Your goal >> Please repeat the entries below exactly as written, leaving out any images.

Records for this exercise >>
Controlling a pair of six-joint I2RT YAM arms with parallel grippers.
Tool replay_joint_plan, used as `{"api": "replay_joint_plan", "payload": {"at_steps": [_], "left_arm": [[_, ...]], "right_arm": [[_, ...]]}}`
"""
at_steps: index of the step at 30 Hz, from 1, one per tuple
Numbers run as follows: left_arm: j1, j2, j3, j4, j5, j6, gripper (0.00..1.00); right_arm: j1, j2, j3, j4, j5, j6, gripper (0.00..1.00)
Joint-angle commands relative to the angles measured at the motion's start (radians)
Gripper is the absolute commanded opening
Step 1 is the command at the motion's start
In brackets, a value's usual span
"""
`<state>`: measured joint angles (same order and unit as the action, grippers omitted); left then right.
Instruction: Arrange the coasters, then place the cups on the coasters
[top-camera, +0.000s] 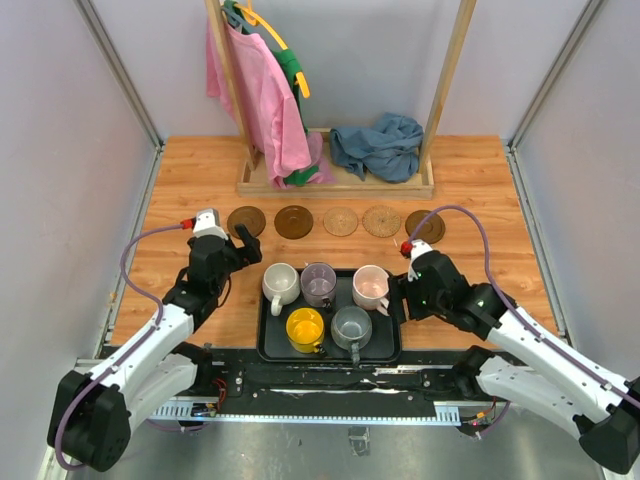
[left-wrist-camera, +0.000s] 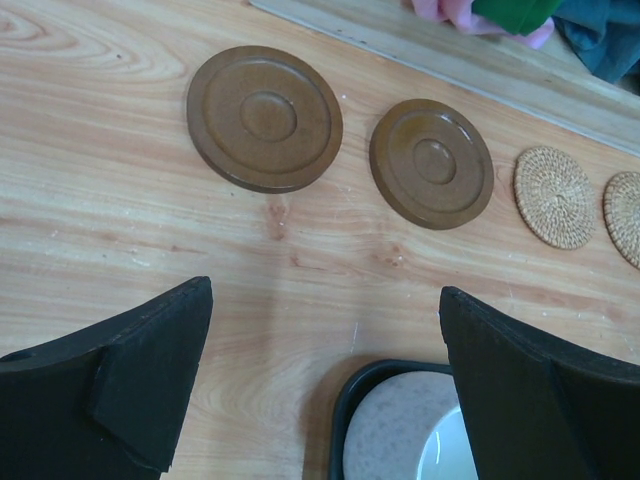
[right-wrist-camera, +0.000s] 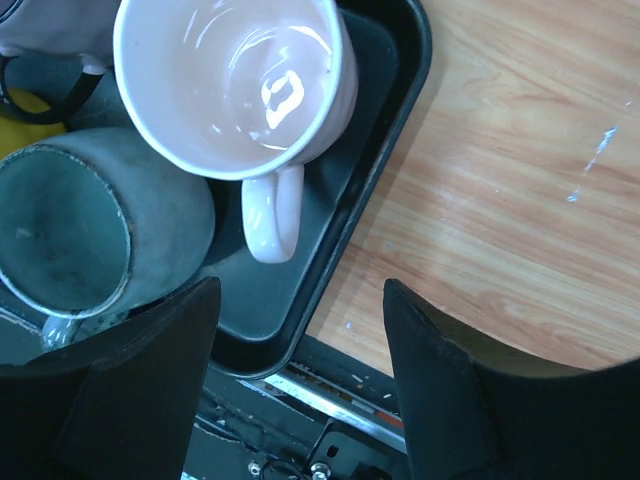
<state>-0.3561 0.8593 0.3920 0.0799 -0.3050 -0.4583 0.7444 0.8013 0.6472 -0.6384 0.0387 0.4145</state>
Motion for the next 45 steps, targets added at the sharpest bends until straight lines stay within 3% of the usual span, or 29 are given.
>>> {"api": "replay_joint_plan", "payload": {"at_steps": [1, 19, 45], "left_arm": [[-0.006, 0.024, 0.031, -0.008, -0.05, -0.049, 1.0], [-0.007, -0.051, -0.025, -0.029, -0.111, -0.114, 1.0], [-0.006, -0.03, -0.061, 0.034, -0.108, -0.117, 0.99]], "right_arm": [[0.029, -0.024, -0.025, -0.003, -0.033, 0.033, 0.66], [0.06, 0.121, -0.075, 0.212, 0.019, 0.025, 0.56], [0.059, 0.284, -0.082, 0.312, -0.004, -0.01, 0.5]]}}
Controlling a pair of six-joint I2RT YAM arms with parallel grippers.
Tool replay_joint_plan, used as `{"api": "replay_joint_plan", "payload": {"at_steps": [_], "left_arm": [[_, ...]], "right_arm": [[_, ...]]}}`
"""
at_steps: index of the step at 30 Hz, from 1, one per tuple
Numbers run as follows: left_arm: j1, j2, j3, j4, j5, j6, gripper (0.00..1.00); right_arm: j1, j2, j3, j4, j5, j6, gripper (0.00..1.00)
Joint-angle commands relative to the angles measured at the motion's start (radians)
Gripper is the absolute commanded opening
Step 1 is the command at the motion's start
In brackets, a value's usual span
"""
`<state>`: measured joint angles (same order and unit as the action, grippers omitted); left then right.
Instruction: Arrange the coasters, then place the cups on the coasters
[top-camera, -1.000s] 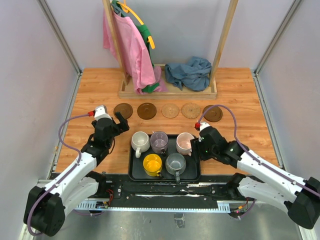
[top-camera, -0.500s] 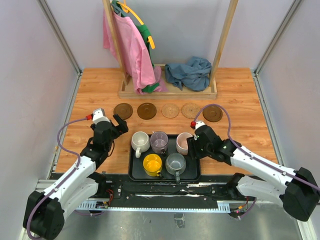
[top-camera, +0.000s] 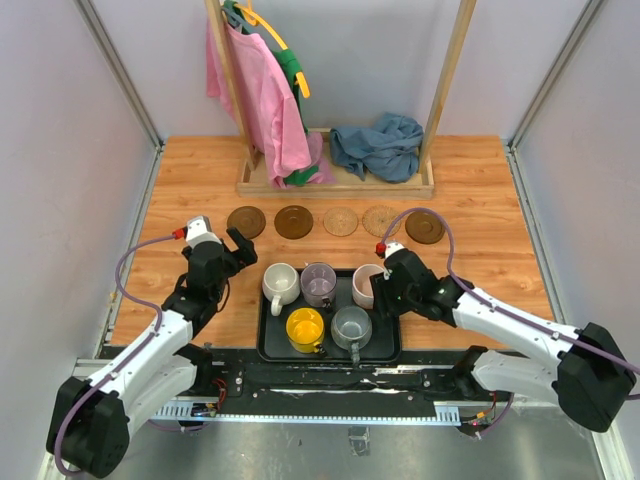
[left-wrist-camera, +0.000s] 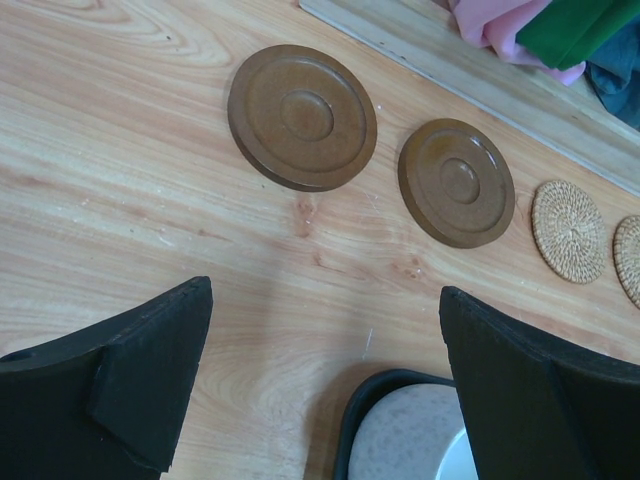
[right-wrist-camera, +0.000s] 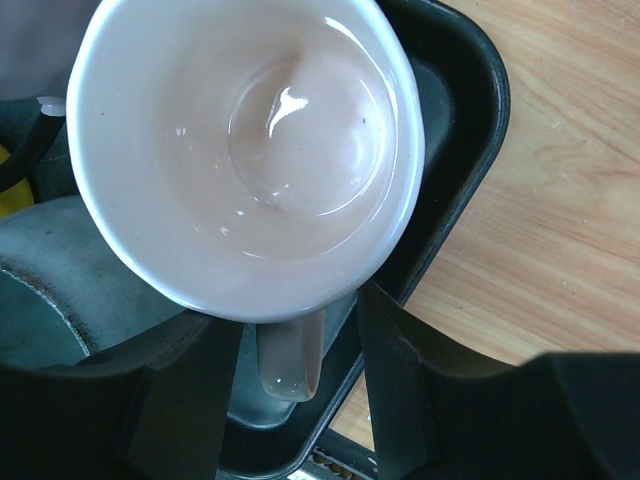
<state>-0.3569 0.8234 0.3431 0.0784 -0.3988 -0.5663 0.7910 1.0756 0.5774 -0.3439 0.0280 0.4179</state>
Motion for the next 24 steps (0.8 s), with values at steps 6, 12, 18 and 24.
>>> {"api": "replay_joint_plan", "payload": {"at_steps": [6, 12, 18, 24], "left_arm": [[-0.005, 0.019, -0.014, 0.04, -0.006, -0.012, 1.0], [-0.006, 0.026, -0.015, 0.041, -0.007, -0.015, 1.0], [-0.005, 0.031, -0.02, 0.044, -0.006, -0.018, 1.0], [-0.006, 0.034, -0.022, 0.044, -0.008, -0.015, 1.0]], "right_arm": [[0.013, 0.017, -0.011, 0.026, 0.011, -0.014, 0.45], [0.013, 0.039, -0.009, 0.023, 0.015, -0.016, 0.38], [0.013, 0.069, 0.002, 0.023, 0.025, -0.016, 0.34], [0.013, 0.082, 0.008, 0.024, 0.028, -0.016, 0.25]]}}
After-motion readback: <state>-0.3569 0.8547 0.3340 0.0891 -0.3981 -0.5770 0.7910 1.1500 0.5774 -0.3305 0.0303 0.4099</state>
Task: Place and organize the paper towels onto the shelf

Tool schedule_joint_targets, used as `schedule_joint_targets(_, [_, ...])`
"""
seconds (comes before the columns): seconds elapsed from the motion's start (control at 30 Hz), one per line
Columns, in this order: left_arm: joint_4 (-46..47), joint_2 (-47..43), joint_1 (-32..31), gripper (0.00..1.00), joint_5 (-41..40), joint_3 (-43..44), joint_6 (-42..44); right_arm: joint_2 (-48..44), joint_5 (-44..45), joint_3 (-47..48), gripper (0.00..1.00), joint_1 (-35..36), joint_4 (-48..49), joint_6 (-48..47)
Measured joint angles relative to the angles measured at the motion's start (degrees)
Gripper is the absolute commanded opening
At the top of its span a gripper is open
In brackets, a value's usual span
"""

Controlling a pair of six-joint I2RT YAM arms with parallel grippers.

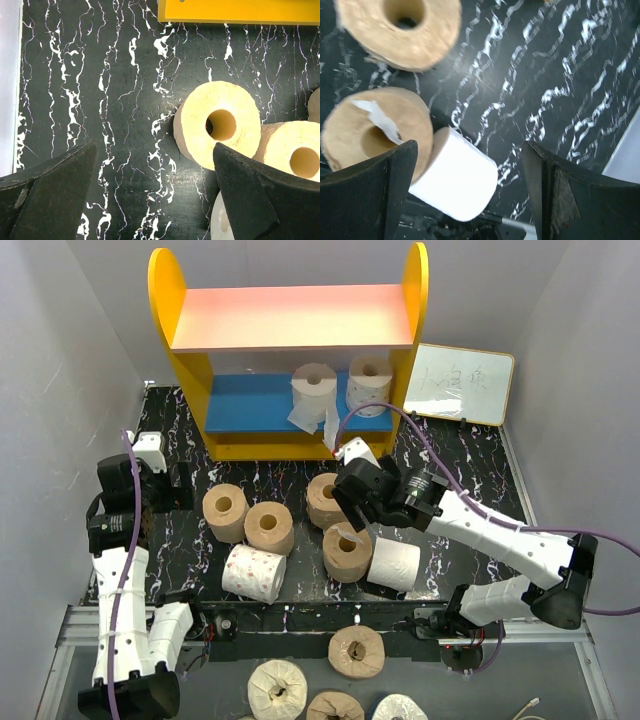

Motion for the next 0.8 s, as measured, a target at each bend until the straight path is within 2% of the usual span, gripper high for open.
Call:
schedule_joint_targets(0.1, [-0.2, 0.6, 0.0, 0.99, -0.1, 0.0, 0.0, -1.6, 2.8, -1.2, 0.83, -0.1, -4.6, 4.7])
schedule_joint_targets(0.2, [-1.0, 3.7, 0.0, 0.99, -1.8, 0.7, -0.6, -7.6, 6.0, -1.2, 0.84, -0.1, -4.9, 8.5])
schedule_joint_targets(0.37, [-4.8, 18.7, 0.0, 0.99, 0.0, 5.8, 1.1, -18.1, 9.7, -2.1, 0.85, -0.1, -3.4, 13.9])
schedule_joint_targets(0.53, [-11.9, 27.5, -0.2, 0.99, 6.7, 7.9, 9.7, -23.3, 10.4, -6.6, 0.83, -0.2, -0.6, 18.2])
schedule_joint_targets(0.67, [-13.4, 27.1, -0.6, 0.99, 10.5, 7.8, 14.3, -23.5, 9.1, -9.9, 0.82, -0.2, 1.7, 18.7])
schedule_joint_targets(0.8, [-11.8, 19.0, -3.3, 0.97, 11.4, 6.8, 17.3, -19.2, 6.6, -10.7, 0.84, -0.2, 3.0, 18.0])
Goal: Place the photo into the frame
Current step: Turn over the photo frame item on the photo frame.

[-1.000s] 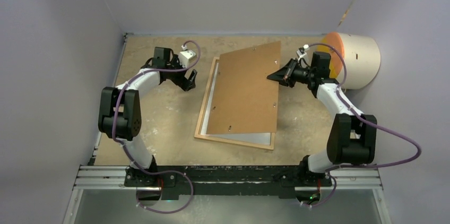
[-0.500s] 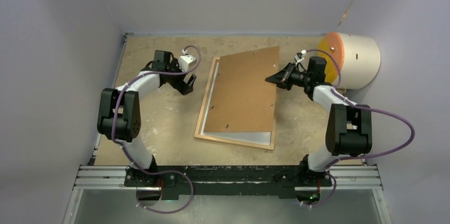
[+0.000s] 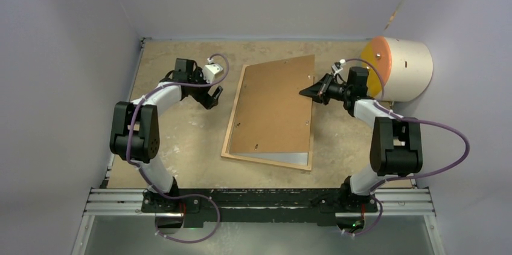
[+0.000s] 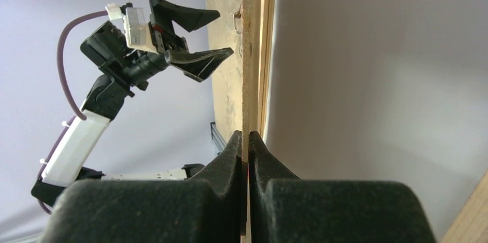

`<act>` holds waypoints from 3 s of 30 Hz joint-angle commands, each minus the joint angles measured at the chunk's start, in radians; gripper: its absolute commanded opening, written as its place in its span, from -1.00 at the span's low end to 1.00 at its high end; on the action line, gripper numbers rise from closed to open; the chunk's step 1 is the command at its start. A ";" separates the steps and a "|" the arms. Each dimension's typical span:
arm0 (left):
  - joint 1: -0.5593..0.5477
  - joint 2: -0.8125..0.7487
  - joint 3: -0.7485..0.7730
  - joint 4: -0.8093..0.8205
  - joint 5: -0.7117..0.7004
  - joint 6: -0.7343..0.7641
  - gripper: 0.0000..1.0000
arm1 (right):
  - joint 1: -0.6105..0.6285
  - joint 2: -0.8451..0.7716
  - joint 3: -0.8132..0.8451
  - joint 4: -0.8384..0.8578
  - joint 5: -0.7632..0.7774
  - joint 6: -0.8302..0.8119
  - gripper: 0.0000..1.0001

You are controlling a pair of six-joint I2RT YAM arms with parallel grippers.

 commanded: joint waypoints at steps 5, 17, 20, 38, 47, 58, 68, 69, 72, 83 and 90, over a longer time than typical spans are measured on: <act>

Solution to the problem >>
Controlling a pair of six-joint I2RT YAM arms with parallel grippers.
Tool replay_joint_plan, used as `{"api": "replay_joint_plan", "payload": {"at_steps": [_], "left_arm": [[_, ...]], "right_arm": [[_, ...]]}}`
"""
at_steps: index of the step at 30 Hz, from 1, one per tuple
Numbers run as follows: left_arm: j1, j2, j3, j4, j5, j6, gripper (0.00..1.00); right_arm: j1, j2, j3, j4, j5, j6, gripper (0.00..1.00)
Joint-angle commands relative to the angles measured at the motion's start (radians)
Gripper is the absolute commanded opening
Step 1 is the command at the motion's start
In brackets, a value's usual span
"""
`<state>`: measured joint angles (same order and unit as the action, grippers omitted); left then right.
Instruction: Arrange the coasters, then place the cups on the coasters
[top-camera, +0.000s] 
[left-wrist-camera, +0.000s] 
[right-wrist-camera, +0.000s] 
<state>-0.3561 0.8593 0.3920 0.0799 -0.3050 -0.4583 0.7444 0.8013 0.6472 -0.6384 0.0387 0.4145</state>
Motion for the next 45 steps, targets added at the sharpest bends until straight lines stay within 3% of the usual span, or 29 are given.
>>> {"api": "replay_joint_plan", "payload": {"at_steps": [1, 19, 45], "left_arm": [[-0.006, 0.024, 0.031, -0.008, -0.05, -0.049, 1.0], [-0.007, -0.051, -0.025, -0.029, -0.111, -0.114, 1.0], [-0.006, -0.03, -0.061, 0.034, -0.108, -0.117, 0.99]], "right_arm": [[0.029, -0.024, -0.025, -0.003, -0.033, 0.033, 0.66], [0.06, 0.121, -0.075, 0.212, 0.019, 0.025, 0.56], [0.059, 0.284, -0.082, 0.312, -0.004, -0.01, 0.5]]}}
Controlling a pair of six-joint I2RT YAM arms with parallel grippers.
Tool replay_joint_plan, used as `{"api": "replay_joint_plan", "payload": {"at_steps": [_], "left_arm": [[_, ...]], "right_arm": [[_, ...]]}}`
"""
at_steps: index of the step at 30 Hz, from 1, one per tuple
Numbers run as follows: left_arm: j1, j2, j3, j4, j5, j6, gripper (0.00..1.00); right_arm: j1, j2, j3, j4, j5, j6, gripper (0.00..1.00)
Joint-angle commands relative to the angles measured at the motion's start (radians)
Gripper is the absolute commanded opening
Step 1 is the command at the motion's start
In brackets, a value's usual span
"""
`<state>`: measured joint angles (same order and unit as the action, grippers omitted); left then right.
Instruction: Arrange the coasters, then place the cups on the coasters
[top-camera, -1.000s] 
[top-camera, -0.500s] 
[top-camera, +0.000s] 
[left-wrist-camera, +0.000s] 
[right-wrist-camera, +0.000s] 
<state>-0.3569 0.8234 0.3431 0.0784 -0.3988 -0.5663 0.7910 1.0756 0.5774 -0.3439 0.0280 0.4179</state>
Motion for the next 24 steps (0.8 s), with values at steps 6, 12, 18 and 24.
>>> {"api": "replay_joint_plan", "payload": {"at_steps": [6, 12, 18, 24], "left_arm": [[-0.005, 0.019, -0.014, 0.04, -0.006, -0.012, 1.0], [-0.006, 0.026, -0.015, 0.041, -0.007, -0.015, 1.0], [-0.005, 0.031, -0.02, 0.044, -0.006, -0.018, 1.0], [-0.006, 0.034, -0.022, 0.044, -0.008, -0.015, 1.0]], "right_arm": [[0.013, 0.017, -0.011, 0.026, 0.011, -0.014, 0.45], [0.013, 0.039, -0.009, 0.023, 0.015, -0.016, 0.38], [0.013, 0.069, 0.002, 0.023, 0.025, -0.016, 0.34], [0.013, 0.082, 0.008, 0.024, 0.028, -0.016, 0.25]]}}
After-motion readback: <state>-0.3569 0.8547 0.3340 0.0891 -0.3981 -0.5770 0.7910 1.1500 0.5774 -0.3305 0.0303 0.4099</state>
Task: Place and organize the paper towels onto the shelf

Tool schedule_joint_targets, used as `schedule_joint_targets(_, [_, ...])`
"""
seconds (comes before the columns): seconds elapsed from the motion's start (control at 30 Hz), one per line
Columns, in this order: left_arm: joint_4 (-46..47), joint_2 (-47..43), joint_1 (-32..31), gripper (0.00..1.00), joint_5 (-41..40), joint_3 (-43..44), joint_6 (-42..44); right_arm: joint_2 (-48..44), joint_5 (-44..45), joint_3 (-47..48), gripper (0.00..1.00), joint_1 (-35..36), joint_4 (-48..49), joint_6 (-48..47)
Measured joint angles relative to the angles measured at the motion's start (degrees)
Gripper is the absolute commanded opening
At the top of its span a gripper is open
In brackets, a value's usual span
"""

Controlling a pair of six-joint I2RT YAM arms with parallel grippers.


Motion for the next 0.8 s, as measured, a target at each bend until the straight path is within 2% of the usual span, gripper high for open.
Call:
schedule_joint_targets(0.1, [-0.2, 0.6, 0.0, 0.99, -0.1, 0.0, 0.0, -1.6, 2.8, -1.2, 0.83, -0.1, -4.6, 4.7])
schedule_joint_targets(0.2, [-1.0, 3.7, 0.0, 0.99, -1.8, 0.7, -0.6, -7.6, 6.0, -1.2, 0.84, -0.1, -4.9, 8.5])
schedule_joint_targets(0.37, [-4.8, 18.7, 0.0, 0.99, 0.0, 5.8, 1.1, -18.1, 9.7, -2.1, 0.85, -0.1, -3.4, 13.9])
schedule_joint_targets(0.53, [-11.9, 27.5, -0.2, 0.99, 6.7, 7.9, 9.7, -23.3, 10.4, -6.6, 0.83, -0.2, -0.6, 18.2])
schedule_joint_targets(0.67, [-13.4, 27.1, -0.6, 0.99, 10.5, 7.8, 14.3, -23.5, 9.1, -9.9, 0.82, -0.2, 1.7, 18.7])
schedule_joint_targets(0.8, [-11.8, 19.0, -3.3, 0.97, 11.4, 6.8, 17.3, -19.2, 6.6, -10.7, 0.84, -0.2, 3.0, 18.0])
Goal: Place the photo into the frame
Current step: Turn over the photo frame item on the photo frame.

[-1.000s] 
[-0.500s] 
[+0.000s] 
[+0.000s] 

`<act>` holds waypoints from 3 s of 30 Hz joint-angle commands, each minus the joint angles measured at the chunk's start, in radians; gripper: its absolute commanded opening, written as its place in its span, from -1.00 at the span's low end to 1.00 at its high end; on the action line, gripper numbers rise from closed to open; the chunk's step 1 is the command at its start. A ";" separates the steps and a "|" the arms. Each dimension's typical span:
arm0 (left):
  - joint 1: -0.5593..0.5477
  - joint 2: -0.8125..0.7487
  - joint 3: -0.7485..0.7730
  - joint 4: -0.8093..0.8205
  - joint 5: -0.7117..0.7004
  - joint 6: -0.7343..0.7641
  - gripper: 0.0000..1.0000
arm1 (right):
  - joint 1: -0.6105..0.6285
  - joint 2: -0.8451..0.7716
  - joint 3: -0.8132..0.8451
  - joint 4: -0.8384..0.8578
  - joint 5: -0.7632..0.7774
  - joint 6: -0.8302..0.8119
  - gripper: 0.0000..1.0001

You are controlling a pair of six-joint I2RT YAM arms with parallel grippers.

 commanded: joint waypoints at steps 5, 17, 20, 38, 47, 58, 68, 69, 72, 83 and 90, over a longer time than typical spans are measured on: <act>

This output requires nothing more.